During the workshop, I was skeptical about this step. Of course you need to share your vision with your team, if you want them to help you pursue it, but for the purposes of a personal vision, or a general life vision, why does it need to be shared? However, I found sharing my vision with others in the workshop (and hearing theirs) very useful. It’s inspiring to hear other people’s visions, and sharing your own can help you reflect on it, as well as gaining perspective from your listeners. They may have questions that highlight which elements are still vague, for instance.
It’s a good idea to share first with people who will be supportive, as a vision can be a very personal thing.

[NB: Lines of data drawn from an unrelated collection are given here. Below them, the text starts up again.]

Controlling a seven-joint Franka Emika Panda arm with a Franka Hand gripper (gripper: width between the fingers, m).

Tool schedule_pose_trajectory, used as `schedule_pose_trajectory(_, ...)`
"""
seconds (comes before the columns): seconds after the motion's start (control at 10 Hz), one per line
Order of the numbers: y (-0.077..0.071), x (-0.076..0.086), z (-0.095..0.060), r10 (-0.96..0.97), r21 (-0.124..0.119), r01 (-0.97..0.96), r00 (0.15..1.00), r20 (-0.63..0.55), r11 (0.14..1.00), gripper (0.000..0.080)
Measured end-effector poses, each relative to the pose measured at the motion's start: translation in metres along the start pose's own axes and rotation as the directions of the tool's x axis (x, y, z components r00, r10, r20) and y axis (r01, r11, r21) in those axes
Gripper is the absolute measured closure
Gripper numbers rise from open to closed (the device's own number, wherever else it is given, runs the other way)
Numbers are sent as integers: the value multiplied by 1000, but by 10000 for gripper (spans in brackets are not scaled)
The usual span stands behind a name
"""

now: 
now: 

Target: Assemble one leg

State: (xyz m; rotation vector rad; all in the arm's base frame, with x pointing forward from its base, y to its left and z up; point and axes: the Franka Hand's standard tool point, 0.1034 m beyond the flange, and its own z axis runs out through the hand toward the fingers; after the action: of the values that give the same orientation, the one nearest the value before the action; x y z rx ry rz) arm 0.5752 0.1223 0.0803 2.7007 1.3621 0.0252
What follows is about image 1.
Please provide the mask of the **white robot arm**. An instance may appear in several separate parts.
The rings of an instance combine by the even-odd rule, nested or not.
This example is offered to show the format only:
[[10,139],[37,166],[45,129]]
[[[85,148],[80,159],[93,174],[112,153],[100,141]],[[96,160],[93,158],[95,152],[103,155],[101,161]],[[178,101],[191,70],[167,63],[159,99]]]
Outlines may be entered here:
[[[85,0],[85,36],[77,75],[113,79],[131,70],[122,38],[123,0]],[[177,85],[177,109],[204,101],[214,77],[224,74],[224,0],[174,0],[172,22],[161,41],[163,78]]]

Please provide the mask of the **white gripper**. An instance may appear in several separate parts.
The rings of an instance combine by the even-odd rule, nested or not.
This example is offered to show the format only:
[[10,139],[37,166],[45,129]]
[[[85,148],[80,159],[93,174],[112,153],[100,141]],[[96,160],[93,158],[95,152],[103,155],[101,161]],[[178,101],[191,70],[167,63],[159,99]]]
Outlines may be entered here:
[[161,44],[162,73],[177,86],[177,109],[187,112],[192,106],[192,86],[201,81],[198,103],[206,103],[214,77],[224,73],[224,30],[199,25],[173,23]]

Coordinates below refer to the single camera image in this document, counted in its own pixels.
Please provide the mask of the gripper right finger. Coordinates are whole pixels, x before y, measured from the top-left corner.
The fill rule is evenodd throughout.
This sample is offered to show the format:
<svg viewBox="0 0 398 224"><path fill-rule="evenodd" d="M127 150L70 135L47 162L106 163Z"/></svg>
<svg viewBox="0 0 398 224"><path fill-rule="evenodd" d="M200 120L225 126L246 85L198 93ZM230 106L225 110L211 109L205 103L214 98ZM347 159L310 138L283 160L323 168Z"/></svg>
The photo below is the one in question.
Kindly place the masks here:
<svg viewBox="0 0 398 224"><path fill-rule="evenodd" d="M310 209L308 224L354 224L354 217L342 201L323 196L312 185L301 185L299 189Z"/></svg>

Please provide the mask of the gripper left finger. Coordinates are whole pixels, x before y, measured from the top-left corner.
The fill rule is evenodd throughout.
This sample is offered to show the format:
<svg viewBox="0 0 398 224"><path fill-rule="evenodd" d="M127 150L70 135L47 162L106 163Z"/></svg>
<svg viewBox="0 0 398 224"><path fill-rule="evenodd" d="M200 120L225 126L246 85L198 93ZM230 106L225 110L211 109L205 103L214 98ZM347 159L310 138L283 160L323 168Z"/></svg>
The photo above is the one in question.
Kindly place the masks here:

I’d like to end with a few words from the team members who recently did visioning training with ZingTrain, including myself, giving our personal main takeaway:
I was surprised how powerful visioning was. In particular, sharing the vision (which I initially felt was a pointless step for a personal vision) turned out to be really important: for feedback, inspiration and encouragement. - Deborah
I’ve always thought visioning was a cheesy, pollyanna-ish thing, so I was surprised at how much it impacted me. Writing in present-tense may have been the biggest gamechanger--not to be saying I “will have” done things, but to be talking and briefly living in a reality in which I had already done them...it was liberating and, frankly, inspiring. - Kate
My top priority action is to use visioning as a tool for my personal and professional life. I have long wanted to create and share my vision for the company. Starting with a smaller personal vision was helpful in getting me started. Sharing my vision has left me inspired, which I learned means “breathed for action”. And I couldn’t agree more. - Marybeth
This article has offered a brief introduction to visioning. Hopefully, it’s inspired you to give it a try. We’d love to hear how you find the experience, and what amazing visions you come up with!